Mit Winnetou in Kroatien: Wo Krieg nicht nur gespielt wurde

In den frühen Jahren der Jugend, wenn man zu den Babyboomern zählt, war Kroatien die Landschaft der Träume, der epischen Weite und des Abenteuers, ein mythischer Ort. Und wie es Mythen so an sich haben, hieß eigentlich alles ganz anders. Kroatien gehörte zu Jugoslawien, war lange noch nicht ein unabhängiger Staat, und Jugoslawien war – Amerika. Der Westen. Der Wilde.

Dort wurden ab den frühen Sechzigern die Karl-May-Filme in westdeutscher Produktion von Rialto Film gedreht. Die DDR hatte bald ihre eigene Indianerwelt, wenn man so sagen darf. Auch sie tummelte sich vor jugoslawisch-kroatischer Kulisse: an „Originalschauplätzen“, wie die DEFA sich rühmte. Von cultural appropriation wusste man nichts. Bei der Rialto Film war der Häuptling der Apachen ein Franzose, und sein aus Deutschland stammenden Blutsbruder ein US-Amerikaner, während der Ost-Häuptling aus Serbien gebürtig war.

Touristen in Winnetous Schlucht

Tipis von gestern, tempi passati? Gewiss nicht. Im Karl-May-Verlag ist jetzt eine Prachtausgabe des Drehbuchs von „Winnetou I“ erschienen, Harald Reinl führte damals Regie. Und das ZDF zeigt an den Ostertagen tapfer alle drei Winnetou-Teile. Winnetou feiert mal wieder Auferstehung.

Winnetou war einst ein deutsches Nationalheiligtum. Inzwischen liegen seine Jagdgründe in den kroatischen Nationalparks Krka und der Plitvicer Seen. Und immer noch pilgern Fans dorthin, besuchen Kroatien-Touristen die teils schwer zugänglichen Drehorte vom „Schatz im Silbersee“ oder Winnetous Schlucht.

Wenn man über die breit ausgebaute Autobahn von Split nach Zagreb fährt, geistern die alten Bilder im Kopf herum, reiten sie wieder über die kahlen Ebenen mit den zackigen Bergen im Hintergrund. Aber hier wurde nicht nur Krieg gespielt. Hier herrschte blutiger Ernst. Das fiktive Karl-May-Land war Kriegsgebiet im zerfallenden Jugoslawien, die Plitvicer Seen liegen an der Grenze zu Bosnien und Herzegowina. Es ist bizarr, wie der Jugoslawienkrieg mit seinen Grausamkeiten bei uns in Vergessenheit geraten ist, gerade so, als habe man sich nie wirklich darum gekümmert.

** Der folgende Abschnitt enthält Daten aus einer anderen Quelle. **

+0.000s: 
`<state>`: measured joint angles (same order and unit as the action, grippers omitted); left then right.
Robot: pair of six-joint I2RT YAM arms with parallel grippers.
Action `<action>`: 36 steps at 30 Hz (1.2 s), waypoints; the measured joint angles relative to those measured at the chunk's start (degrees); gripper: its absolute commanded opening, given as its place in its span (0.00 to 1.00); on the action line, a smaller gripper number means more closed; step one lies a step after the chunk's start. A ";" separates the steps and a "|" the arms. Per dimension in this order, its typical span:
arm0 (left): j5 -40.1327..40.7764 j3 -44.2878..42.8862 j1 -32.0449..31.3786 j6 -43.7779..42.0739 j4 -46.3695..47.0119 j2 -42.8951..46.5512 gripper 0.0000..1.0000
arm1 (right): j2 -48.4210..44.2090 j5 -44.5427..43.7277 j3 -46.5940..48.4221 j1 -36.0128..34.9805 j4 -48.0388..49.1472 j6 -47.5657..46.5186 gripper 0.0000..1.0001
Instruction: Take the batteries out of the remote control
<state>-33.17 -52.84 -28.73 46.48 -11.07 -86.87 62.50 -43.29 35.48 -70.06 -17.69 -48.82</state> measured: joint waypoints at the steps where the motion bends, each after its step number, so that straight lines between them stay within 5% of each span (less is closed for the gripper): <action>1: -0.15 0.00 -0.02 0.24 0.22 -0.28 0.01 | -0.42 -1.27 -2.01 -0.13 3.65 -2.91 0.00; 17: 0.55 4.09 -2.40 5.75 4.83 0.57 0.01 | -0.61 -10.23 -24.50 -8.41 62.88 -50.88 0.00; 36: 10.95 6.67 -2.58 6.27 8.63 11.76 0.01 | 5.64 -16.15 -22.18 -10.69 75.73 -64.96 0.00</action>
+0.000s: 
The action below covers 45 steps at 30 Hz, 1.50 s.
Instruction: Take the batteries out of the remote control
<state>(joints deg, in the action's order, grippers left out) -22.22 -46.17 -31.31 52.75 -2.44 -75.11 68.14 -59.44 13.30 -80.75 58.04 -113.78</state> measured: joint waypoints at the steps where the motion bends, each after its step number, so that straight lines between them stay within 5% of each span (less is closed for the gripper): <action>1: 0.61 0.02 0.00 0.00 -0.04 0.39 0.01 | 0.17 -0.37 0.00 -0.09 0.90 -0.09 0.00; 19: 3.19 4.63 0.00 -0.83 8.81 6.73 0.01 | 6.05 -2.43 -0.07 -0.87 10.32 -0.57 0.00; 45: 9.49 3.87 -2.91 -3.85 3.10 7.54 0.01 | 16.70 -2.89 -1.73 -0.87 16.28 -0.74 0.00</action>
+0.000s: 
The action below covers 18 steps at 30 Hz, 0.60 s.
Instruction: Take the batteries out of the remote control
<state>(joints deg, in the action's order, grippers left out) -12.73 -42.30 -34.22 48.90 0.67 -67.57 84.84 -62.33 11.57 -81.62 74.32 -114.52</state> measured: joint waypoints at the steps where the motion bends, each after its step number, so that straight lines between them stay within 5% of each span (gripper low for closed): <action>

Karl May ist aus der Zeit gefallen mit all seiner Fantasie-Folklore. Und wenn er sich auch mit fremden Federn schmückte: Er war Pazifist. Er wollte Verständigung. Gewalt war nicht sein erstes und nicht sein letztes Wort. Und die Filme unterscheiden sich doch auch sehr von seinen Büchern.